Menjawab Tantangan Siber di Era Digital
Peningkatan kejahatan siber di Indonesia tidak hanya menunjukkan tantangan bagi Polri, tetapi juga bagi masyarakat. Sebagai negara dengan jumlah pengguna internet yang sangat besar, Indonesia memiliki risiko yang tinggi terhadap kejahatan siber. Dengan adanya Ditressiber di delapan Polda, Polri memberikan sinyal bahwa keamanan digital kini menjadi prioritas, sejalan dengan perkembangan teknologi yang pesat.

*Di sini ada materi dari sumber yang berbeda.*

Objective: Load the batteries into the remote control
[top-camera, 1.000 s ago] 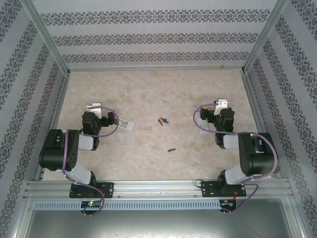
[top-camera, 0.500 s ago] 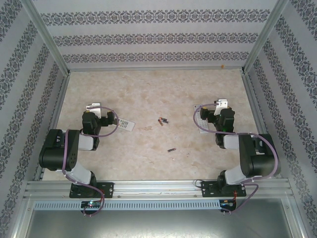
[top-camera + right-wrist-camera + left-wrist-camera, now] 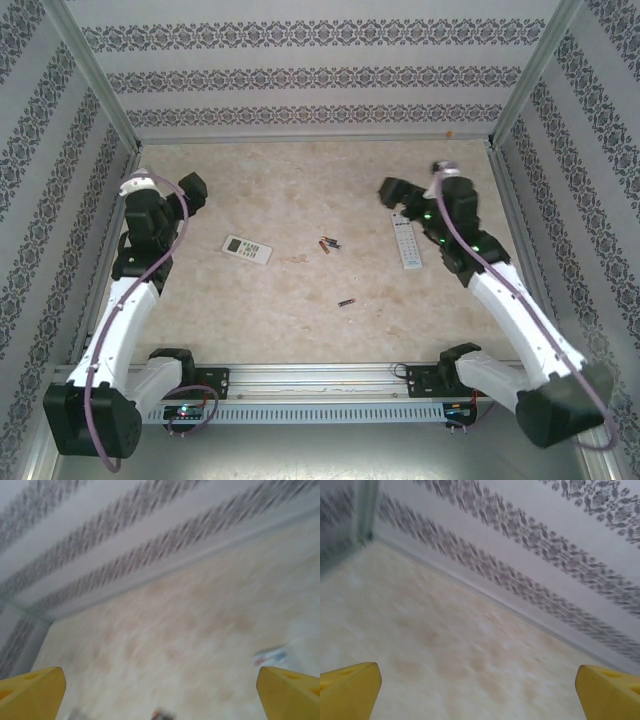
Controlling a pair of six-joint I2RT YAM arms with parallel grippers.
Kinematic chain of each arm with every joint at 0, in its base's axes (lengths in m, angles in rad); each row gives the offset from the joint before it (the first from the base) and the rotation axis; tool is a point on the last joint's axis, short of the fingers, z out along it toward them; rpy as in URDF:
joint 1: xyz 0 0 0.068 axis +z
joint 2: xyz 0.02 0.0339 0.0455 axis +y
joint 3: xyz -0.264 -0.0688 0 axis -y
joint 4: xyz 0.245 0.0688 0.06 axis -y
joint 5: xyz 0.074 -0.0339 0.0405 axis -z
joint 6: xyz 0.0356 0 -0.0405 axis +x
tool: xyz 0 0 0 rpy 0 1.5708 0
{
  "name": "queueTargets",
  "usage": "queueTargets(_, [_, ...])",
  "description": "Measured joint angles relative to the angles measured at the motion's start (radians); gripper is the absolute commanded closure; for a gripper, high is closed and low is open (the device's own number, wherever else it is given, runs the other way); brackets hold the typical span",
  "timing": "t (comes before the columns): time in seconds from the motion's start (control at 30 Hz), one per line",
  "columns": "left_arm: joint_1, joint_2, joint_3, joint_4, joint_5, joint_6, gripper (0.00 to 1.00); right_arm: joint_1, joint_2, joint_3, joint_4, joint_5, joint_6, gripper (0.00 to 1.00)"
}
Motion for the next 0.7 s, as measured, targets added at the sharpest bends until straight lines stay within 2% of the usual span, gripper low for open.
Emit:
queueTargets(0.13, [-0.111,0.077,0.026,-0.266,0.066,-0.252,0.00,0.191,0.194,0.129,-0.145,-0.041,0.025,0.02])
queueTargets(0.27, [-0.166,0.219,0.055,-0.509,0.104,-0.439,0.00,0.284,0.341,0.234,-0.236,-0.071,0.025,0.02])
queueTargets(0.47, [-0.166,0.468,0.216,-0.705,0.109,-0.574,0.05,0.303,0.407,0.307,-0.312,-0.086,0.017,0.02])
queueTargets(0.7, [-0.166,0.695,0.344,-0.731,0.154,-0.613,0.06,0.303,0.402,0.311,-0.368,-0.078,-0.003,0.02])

Namun, tantangan ke depan tentu masih banyak. Selain menjaga kecepatan dan keakuratan penanganan kejahatan siber, Ditressiber juga perlu bekerja sama dengan berbagai pihak, termasuk instansi pemerintah, sektor swasta, dan masyarakat luas, untuk menciptakan lingkungan digital yang aman dan nyaman. Dalam jangka panjang, literasi digital akan menjadi kunci untuk mengurangi potensi kejahatan siber di Indonesia.
Dengan langkah proaktif ini, Polri siap menghadapi ancaman siber yang kian meningkat, menjadikan dunia digital Indonesia lebih aman bagi seluruh penggunanya.